The expected output is the complete listing, copied word for word.

* _RECORDED INFORMATION_
__________

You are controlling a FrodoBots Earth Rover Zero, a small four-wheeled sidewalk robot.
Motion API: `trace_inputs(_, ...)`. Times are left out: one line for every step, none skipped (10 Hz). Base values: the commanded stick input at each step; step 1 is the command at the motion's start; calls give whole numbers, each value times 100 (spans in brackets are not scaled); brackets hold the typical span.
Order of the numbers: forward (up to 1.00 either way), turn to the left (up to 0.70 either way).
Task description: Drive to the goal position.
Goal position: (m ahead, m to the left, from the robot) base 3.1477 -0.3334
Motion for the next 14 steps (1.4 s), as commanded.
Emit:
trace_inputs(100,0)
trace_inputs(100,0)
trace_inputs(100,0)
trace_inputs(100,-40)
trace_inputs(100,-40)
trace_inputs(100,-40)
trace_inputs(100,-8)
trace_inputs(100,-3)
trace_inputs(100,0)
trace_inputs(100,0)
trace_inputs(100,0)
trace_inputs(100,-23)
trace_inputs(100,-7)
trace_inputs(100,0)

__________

* _SOLUTION TO THE PROBLEM_
You are controlling a FrodoBots Earth Rover Zero, a small four-wheeled sidewalk robot.
Motion API: `trace_inputs(_, ...)`. Times are left out: one line for every step, none skipped (10 Hz). Base values: the commanded stick input at each step; step 1 is the command at the motion's start; calls give whole numbers, each value times 100 (spans in brackets are not scaled); brackets hold the typical span.
Order of the numbers: forward (up to 1.00 either way), turn to the left (up to 0.70 either way).
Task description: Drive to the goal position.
Goal position: (m ahead, m to the left, from the robot) base 3.1477 -0.3334
Motion for the next 14 steps (1.4 s), as commanded.
Emit:
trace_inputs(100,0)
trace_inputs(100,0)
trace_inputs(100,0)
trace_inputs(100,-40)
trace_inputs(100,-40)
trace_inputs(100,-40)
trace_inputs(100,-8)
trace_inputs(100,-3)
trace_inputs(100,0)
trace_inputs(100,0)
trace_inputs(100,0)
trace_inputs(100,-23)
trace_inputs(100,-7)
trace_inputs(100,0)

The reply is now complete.